A bit of background about me… My name is Clayton Groom. I am a founding Partner of the consulting firm, Covenant Technology Partners, LLC, located in St. Louis, Missouri. I focus on SQL Server Data Warehouse design, Analysis Services and Enterprise Reporting solutions. I have been working with SQL Server since the early nineties, when it still only ran on OS/2. I love solving puzzles and technical challenges.

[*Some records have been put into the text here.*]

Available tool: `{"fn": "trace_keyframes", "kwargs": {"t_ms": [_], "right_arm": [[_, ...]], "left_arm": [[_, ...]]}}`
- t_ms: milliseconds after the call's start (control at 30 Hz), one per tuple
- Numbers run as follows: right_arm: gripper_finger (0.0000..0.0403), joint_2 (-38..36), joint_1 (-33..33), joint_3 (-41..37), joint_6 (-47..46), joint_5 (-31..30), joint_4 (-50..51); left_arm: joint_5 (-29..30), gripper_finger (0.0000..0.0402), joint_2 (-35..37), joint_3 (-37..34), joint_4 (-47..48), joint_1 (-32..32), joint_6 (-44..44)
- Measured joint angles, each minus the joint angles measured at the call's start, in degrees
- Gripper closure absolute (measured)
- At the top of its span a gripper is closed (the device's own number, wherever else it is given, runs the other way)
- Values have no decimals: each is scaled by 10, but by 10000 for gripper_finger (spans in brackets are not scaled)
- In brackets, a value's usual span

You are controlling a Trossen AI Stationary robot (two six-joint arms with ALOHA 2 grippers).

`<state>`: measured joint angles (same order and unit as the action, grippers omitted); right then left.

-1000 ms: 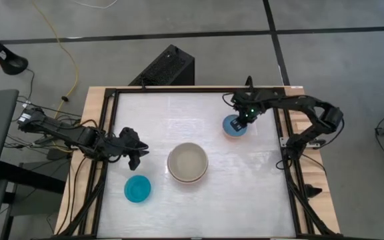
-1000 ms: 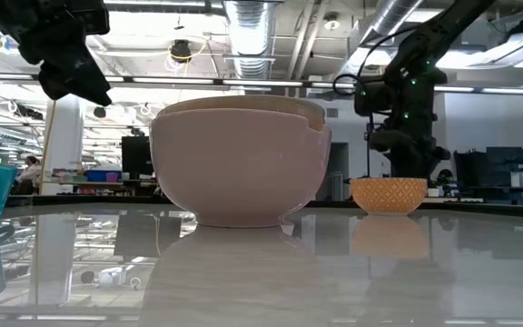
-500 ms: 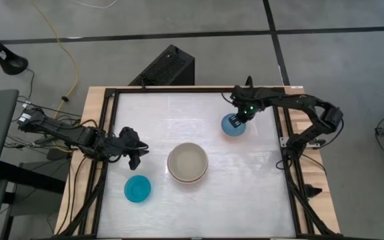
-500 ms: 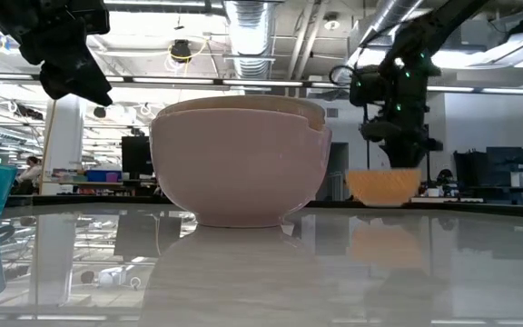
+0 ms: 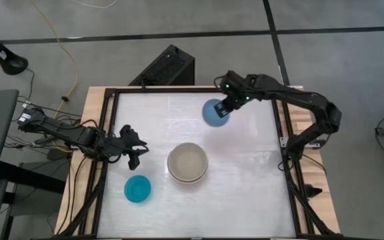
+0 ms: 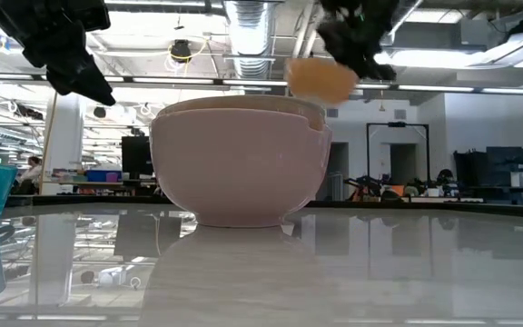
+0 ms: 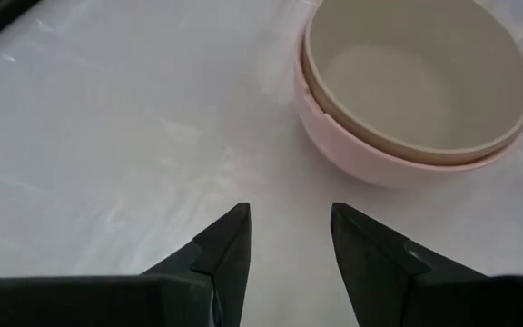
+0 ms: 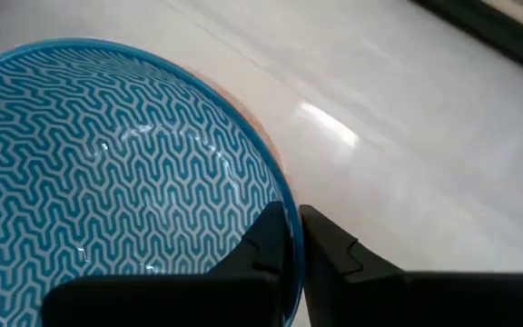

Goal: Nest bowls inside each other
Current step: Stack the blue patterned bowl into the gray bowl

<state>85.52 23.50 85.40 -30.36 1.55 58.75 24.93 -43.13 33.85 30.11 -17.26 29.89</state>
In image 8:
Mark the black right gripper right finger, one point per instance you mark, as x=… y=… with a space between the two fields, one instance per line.
x=379 y=300

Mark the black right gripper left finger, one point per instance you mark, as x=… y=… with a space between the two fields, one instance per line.
x=225 y=300

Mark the blue zigzag patterned bowl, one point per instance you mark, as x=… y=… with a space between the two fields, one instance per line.
x=107 y=159

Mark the white table cover sheet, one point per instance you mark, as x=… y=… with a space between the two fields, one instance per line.
x=379 y=136

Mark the black metal table frame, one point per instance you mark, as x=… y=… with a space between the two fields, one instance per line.
x=493 y=32

Enough about me… On to a real problem…
SSIS Connection Time outs versus Command Time outs
Last week, I was working on automating the processing for a large Analysis Services cube. I had reworked an SSIS package and script task originally posted by Vidas Matelis that automates the process of adding new and dropping old partitions to/from an Analysis Services cube. I had the package working great, tested, and ready for deployment. It basically performs a query against the source system to determine if there is new data in the warehouse that will require a new partition to be added to the cube, and it checks the cube to see if there are any partitions that are present that are no longer needed in a rolling 60 month window.
My client uses Tivoli for running all their production jobs, and not SQL Agent, so I had to build a command line file for Tivoli to use to run the package.
Everything was going great. I had tested the command file from my development workstation using an XML configuration file to pass in server-specific parameters into the package when executed using the DTExec utility. With all the pieces ready, I updated the dtsconfig file to point to the UAT environment and started working with the Tivoli developer to test the job. On the first run, the job failed, and from what I could see in the SSIS log, it had failed because of a timeout. Other errors in the log made me think that perhaps the connection string had not been passed into the package correctly.
We bumped the Connection Manager timeout values from 20 seconds to 120 seconds and tried again. The job still failed.
After changing the command line to use the /SET option instead of the /CONFIGFILE option, we tested again, and again failure.
After a number more failed attempts, and getting the Teradata DBA involved to monitor and see if we were connecting and failing or just failing to connect, we determined that the job was indeed connecting to the server and then disconnecting itself after 30 seconds. This seemed odd, as we had the timeout values for the connection manager set to 180 seconds by then. At this point one of the DBA’s found a post on the Teradata forum that had the clues to the puzzle:
There is a separate “CommandTimeout” custom property on the Data source object that may needed to be adjusted for longer running queries. I opened up the SSIS package, opened the data flow task that generated the partition list table and right-clicked on the data source.
from the context menu, I selected “Show Advanced Editor” and found the property. Sure enough, it was set to 30 seconds.
The CommandTimeout property can also be edited in the SSIS Properties sheet.
In order to determine how long the timeout needed to be, I ran the query from the task in the development environment and received a response in a matter of seconds. I then tried the same query against the production database and waited several minutes for a response. This did not seem to be a reasonable response time for the query involved, and indeed it wasn’t. The Teradata DBA’s adjusted the query governor settings for the service account I was testing with, and we were able to get the response back down under a minute. Still, I set the CommandTimeout property to a much higher value in case the job was ever started during a time of high-demand on the production server.
With this change in place, the job finally completed successfully. The lesson learned for me was two-fold:
- Always compare query execution times between development and production environments, and don’t assume that production will always be faster. With higher user demands, query governors, and a whole lot more data, the execution time of even what might seem to be simple queries can vary greatly.
- SSIS Connection time out settings do not affect command time outs. Connection timeouts control how long the package will wait for a response from the server before assuming the server is not available or is not responding. Command time outs control how long a task will wait for results to start being returned before deciding that the server is not responding.
Both lessons seem pretty straight forward, and I felt pretty sheepish once I finally figured out what the issue was. To be fair though, In the 5+ years that I have been working with SSIS, I could only recall one other time where I had to set the CommandTimeout property, and that memory only resurfaced while I was penning this post.